§ Aim of the exercise:
Each word in the data below should be copied exactly; the images should not.

****************

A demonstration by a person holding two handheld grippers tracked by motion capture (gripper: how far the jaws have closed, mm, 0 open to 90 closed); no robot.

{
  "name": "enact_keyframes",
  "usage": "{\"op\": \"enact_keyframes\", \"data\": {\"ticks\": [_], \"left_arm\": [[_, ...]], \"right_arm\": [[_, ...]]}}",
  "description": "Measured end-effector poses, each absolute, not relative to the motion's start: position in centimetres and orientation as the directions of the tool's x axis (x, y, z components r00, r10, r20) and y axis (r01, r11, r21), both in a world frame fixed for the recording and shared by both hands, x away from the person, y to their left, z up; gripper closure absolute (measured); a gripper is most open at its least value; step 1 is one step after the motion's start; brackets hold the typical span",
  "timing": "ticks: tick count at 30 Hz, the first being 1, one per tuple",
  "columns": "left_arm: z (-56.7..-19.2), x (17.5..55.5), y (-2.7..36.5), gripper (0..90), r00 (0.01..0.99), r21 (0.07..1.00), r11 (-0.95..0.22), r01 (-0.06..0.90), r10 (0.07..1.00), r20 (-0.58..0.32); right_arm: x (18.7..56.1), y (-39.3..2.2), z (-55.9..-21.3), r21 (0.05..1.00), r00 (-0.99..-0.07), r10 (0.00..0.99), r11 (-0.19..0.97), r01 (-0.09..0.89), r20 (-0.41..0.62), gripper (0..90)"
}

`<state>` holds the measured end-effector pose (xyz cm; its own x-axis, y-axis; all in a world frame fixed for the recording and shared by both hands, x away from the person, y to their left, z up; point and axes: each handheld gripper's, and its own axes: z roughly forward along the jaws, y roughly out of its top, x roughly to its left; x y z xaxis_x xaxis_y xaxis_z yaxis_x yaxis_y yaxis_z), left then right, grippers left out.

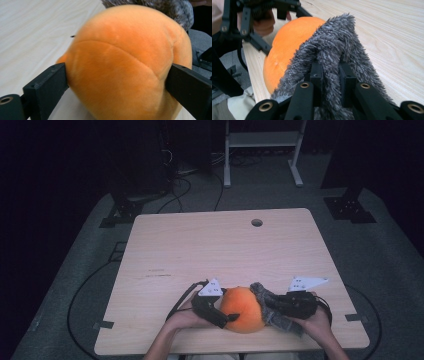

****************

§ Task response:
A demonstration by a person holding two handheld grippers tracked by motion capture (gripper: how far the jaws have closed, mm, 0 open to 90 closed); no robot.

{
  "name": "enact_keyframes",
  "usage": "{\"op\": \"enact_keyframes\", \"data\": {\"ticks\": [_], \"left_arm\": [[_, ...]], \"right_arm\": [[_, ...]]}}",
  "description": "Measured end-effector poses, each absolute, not relative to the motion's start: position in centimetres and orientation as the directions of the tool's x axis (x, y, z components r00, r10, r20) and y axis (r01, r11, r21), both in a world frame fixed for the recording and shared by both hands, x away from the person, y to their left, z up; gripper closure absolute (measured); a gripper is most open at its least value; step 1 is one step after the motion's start; brackets hold the typical span",
  "timing": "ticks: tick count at 30 Hz, the first being 1, one per tuple",
  "columns": "left_arm: z (-56.7..-19.2), x (17.5..55.5), y (-2.7..36.5), gripper (0..90), r00 (0.01..0.99), r21 (0.07..1.00), r11 (-0.95..0.22), r01 (-0.06..0.90), r10 (0.07..1.00), r20 (-0.58..0.32); right_arm: x (18.7..56.1), y (-39.3..2.2), z (-55.9..-21.3), r21 (0.05..1.00), r00 (-0.99..-0.07), r10 (0.00..0.99), r11 (-0.19..0.97), r01 (-0.09..0.89), r20 (-0.41..0.62), gripper (0..90)"
}

`<state>` holds the measured end-effector pose (xyz cm; its own x-axis, y-axis; all in a world frame fixed for the recording and shared by both hands, x away from the person, y to their left, z up; point and axes: each handheld gripper's, and its own axes: z roughly forward along the jaws, y roughly out of its top, x roughly to its left; x y z xaxis_x xaxis_y xaxis_z yaxis_x yaxis_y yaxis_z), left then right, grippers left out.

Thus the exercise is complete.